*** Begin section ***
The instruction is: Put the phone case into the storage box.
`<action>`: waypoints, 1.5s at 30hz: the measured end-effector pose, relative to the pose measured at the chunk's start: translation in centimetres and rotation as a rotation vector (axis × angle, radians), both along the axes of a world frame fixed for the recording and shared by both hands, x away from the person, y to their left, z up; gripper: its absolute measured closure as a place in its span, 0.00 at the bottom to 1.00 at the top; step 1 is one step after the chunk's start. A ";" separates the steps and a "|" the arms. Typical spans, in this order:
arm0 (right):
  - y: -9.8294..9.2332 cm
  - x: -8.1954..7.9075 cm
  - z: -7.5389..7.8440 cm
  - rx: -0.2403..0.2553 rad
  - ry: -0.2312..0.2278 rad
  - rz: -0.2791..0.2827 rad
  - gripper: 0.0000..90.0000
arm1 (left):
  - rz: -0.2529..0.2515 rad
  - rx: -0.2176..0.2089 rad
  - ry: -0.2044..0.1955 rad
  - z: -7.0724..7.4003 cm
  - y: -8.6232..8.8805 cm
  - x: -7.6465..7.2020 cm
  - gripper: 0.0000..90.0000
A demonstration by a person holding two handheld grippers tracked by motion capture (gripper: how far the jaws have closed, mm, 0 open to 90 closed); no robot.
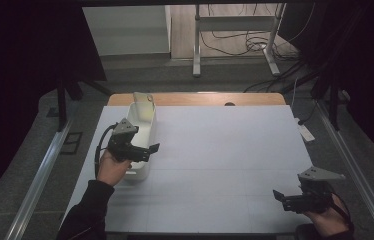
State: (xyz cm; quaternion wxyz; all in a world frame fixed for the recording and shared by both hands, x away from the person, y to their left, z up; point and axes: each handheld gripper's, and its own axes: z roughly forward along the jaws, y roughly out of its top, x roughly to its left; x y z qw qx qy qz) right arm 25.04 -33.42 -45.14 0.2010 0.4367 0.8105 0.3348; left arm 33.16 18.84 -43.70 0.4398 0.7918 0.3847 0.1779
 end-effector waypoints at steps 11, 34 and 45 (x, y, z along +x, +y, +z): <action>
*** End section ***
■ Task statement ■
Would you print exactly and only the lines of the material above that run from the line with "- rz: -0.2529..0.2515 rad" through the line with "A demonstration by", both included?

■ Task response ■
  - rz: -0.2529..0.2515 rad
  - rx: -0.2176..0.2089 rad
  - ry: -0.2044..0.1955 rad
  - z: -7.0724..7.4003 cm
  - y: -8.6232..8.8805 cm
  - x: -7.6465..7.2020 cm
  - gripper: 0.0000..90.0000
A demonstration by a person holding two handheld grippers tracked by motion capture (gripper: how far the jaws have closed, mm, 0 open to 90 closed); no robot.

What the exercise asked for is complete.